#### [Work to complete]
The answer should be a single number: how many lines in the material contain "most".

#### [Data excerpt]
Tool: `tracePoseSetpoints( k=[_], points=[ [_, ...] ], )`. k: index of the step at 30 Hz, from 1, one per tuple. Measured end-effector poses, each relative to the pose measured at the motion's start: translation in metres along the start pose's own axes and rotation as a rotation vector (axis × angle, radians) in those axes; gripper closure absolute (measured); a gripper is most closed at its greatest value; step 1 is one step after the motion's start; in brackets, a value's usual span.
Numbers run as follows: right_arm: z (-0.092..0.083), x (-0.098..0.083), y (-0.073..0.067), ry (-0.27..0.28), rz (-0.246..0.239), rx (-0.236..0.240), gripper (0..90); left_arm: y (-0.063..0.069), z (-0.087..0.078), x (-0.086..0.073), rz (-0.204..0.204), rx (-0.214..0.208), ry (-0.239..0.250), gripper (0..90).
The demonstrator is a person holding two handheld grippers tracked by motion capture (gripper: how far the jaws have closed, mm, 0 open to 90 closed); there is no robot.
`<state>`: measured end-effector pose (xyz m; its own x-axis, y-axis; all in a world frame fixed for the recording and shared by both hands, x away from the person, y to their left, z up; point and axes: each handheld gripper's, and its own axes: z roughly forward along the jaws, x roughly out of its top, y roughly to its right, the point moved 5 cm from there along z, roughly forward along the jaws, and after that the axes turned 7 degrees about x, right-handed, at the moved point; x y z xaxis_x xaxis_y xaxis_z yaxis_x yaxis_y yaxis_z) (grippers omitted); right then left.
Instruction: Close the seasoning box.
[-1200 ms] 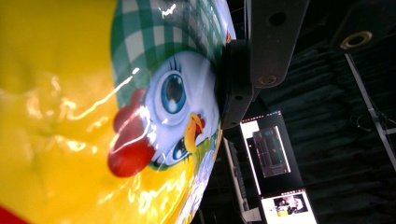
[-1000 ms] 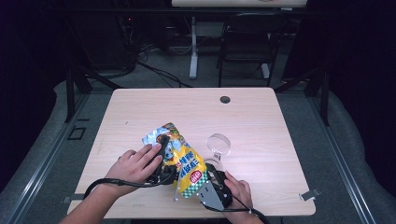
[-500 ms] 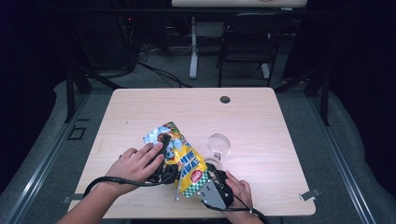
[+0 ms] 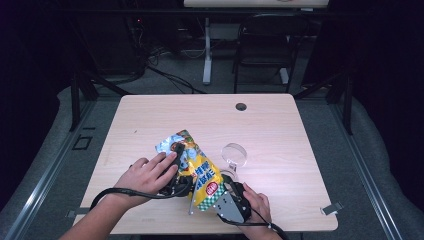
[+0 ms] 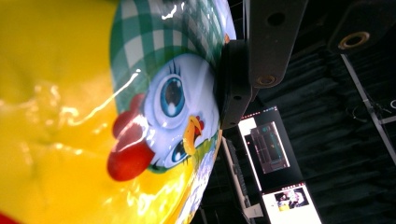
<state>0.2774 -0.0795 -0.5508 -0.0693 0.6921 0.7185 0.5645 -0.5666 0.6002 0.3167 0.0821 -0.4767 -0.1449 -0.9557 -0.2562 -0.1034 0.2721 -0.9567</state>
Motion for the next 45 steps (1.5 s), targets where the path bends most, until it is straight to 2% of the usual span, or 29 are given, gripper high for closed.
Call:
tracePoseSetpoints(
  k=[5,10,14,21,25,26,31,36,37,45],
  points=[
    [-0.0008,-0.0005,0.0005,-0.008,-0.004,0.002,70.6,-0.0029,-0.0008,0.0012,0.026,0.009,0.000,56.9],
    [-0.0012,-0.0009,0.0006,-0.010,-0.004,0.001,70.6,-0.0028,-0.0010,0.0020,0.019,0.006,0.003,57.3],
    [-0.0009,-0.0018,0.0003,-0.014,-0.002,0.004,70.6,-0.0051,-0.0022,0.0038,0.035,0.012,0.006,58.5],
    [-0.0011,-0.0028,0.0013,-0.017,0.003,0.004,70.6,-0.0058,-0.0025,0.0051,0.036,0.004,0.009,58.9],
    [-0.0010,-0.0027,0.0014,-0.013,0.008,0.004,70.6,-0.0065,-0.0024,0.0052,0.036,0.013,0.012,59.0],
    [-0.0008,-0.0027,0.0016,-0.011,0.012,0.005,70.6,-0.0067,-0.0024,0.0051,0.038,0.000,0.009,59.0],
    [-0.0004,-0.0031,0.0015,-0.014,0.014,0.007,70.6,-0.0069,-0.0025,0.0057,0.043,0.009,0.011,59.1],
    [-0.0004,-0.0029,0.0018,-0.013,0.020,0.007,70.6,-0.0078,-0.0027,0.0054,0.044,-0.001,0.011,59.1],
    [-0.0001,-0.0026,0.0018,-0.011,0.025,0.009,70.6,-0.0080,-0.0024,0.0053,0.045,0.009,0.013,59.1],
    [0.0016,-0.0027,0.0009,-0.004,0.039,0.020,70.6,-0.0076,-0.0023,0.0049,0.051,-0.004,0.009,59.2]
  ],
)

#### [Result]
2